● **Exercise prompt**:
Restate word for word the entries below, starting with the line with "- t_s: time" and continuing through the line with "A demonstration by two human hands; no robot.". Include both of those lines and no others.

=== Section Start ===

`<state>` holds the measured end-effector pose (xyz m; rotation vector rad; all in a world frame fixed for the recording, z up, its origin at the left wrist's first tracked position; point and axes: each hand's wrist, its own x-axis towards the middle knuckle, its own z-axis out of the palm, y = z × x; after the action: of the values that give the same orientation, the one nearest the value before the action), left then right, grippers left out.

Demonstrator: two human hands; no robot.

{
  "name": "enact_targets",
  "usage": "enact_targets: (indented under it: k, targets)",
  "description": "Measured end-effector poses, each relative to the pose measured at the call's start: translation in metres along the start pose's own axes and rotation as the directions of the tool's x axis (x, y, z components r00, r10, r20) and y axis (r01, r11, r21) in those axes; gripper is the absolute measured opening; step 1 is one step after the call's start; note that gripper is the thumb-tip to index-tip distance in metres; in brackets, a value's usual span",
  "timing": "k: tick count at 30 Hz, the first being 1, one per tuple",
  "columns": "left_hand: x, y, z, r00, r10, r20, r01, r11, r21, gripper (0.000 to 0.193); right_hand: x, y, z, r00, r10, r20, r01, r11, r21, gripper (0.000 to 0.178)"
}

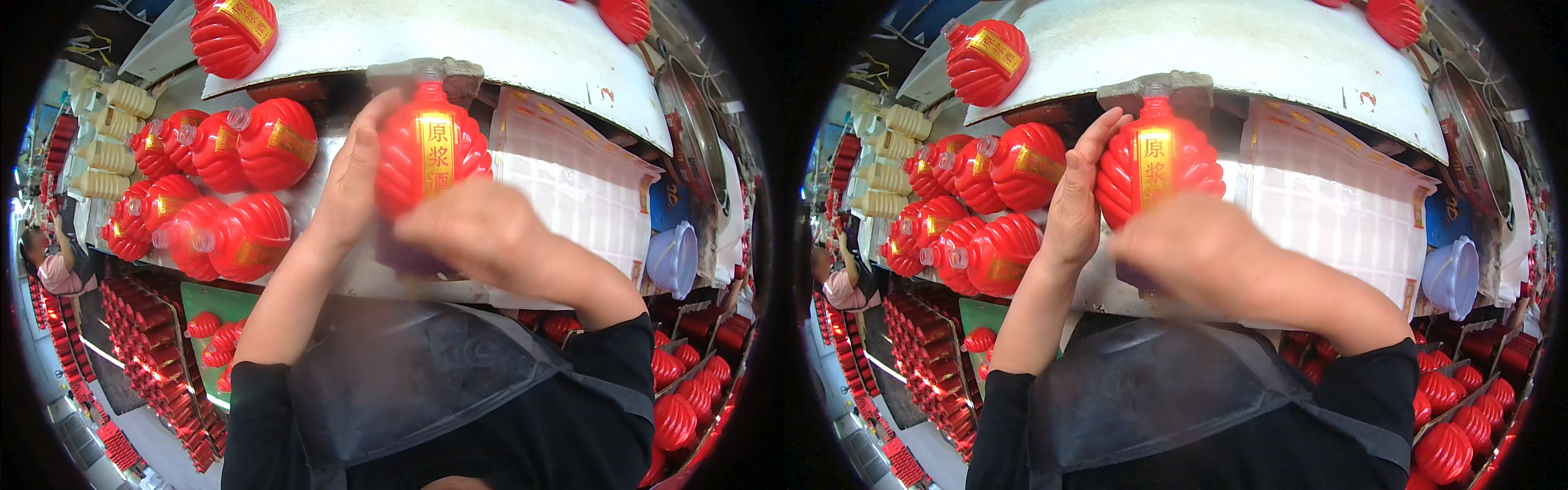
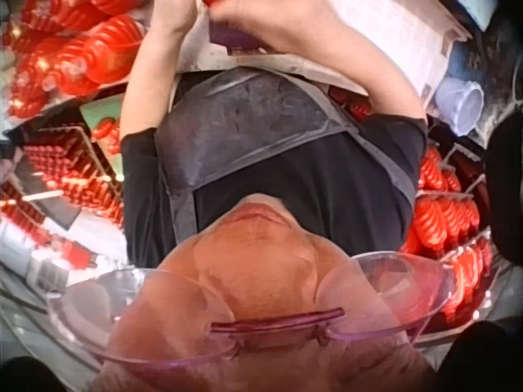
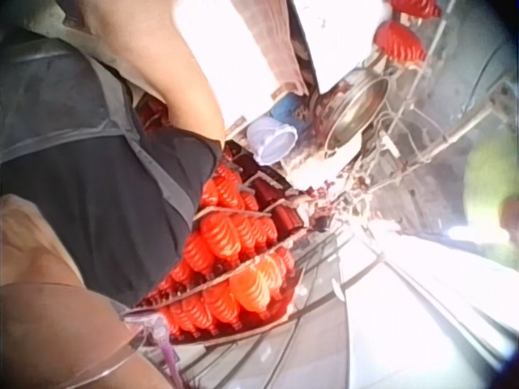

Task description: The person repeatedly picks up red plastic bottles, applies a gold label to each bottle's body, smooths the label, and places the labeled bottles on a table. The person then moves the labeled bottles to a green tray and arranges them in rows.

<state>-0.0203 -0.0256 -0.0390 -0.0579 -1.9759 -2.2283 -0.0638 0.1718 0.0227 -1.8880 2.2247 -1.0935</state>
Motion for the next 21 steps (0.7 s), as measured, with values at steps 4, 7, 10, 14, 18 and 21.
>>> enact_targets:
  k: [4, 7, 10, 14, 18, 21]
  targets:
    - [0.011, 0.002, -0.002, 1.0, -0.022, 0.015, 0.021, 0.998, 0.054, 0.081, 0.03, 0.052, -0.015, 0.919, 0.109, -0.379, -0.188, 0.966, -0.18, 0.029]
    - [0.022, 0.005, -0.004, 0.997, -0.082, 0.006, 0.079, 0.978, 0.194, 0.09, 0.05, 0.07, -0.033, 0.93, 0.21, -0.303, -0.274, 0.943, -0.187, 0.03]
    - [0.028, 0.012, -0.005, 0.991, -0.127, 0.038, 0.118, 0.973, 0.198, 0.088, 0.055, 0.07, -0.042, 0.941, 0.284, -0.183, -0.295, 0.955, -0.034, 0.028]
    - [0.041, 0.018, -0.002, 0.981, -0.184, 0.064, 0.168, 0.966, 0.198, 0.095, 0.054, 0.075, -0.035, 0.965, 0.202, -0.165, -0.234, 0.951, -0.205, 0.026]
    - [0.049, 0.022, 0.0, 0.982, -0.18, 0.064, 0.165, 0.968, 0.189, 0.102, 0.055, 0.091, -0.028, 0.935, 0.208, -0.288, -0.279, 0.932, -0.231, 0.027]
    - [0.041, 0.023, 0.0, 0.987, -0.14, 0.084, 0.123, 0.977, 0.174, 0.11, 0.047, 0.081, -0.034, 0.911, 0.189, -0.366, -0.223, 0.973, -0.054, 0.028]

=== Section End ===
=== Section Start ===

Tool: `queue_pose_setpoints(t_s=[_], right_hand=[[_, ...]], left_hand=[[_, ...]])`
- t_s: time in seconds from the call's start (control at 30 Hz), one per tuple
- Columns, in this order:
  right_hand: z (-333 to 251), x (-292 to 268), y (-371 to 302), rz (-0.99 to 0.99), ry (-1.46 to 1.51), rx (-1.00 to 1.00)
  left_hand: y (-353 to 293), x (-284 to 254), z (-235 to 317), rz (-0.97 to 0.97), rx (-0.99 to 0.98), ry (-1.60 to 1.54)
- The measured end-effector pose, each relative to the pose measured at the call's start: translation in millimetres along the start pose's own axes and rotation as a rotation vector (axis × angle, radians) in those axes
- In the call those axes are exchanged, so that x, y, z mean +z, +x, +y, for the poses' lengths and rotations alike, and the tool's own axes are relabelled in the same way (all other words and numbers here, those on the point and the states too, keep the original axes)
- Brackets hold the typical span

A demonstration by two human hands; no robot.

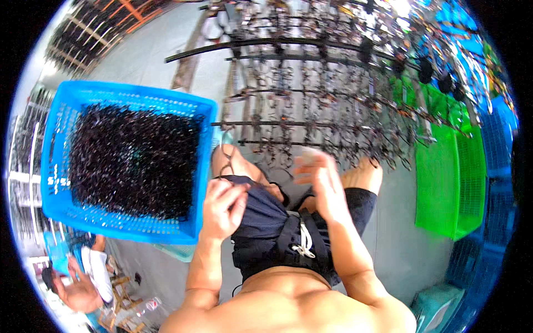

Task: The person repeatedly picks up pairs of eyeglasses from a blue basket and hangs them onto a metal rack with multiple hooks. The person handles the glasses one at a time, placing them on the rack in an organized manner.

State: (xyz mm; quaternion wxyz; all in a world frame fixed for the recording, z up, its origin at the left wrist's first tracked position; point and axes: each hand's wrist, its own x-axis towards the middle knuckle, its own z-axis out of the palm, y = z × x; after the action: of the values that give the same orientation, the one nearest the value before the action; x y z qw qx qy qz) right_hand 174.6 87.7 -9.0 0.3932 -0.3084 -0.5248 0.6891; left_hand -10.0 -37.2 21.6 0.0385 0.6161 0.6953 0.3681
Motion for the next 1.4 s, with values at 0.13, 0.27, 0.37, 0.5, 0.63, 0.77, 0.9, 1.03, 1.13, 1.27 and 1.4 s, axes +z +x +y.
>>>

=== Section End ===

● **Answer space**:
- t_s: time in seconds from the call's start (control at 30 Hz), one per tuple
- Columns, in this order:
  right_hand: z (-333 to 251), x (-292 to 268), y (-371 to 302), rz (-0.99 to 0.99), ry (-1.46 to 1.51), rx (-1.00 to 1.00)
  left_hand: y (-353 to 293), x (-284 to 254), z (-235 to 317), rz (-0.97 to 0.97), rx (-0.99 to 0.98), ry (-1.60 to 1.54)
- The measured end-effector pose, each relative to the pose measured at the call's start: translation in millimetres along the start pose's own axes and rotation as a rotation vector (axis × angle, radians) in those axes
- In the call those axes are exchanged, so that x, y, z mean +z, +x, +y, for the poses' lengths and rotations alike, and the tool's own axes are relabelled in the same way (all other words and numbers here, those on the point and the states too, keep the original axes)
- Brackets hold the typical span

A demonstration by two human hands; no robot.

The full answer has been given.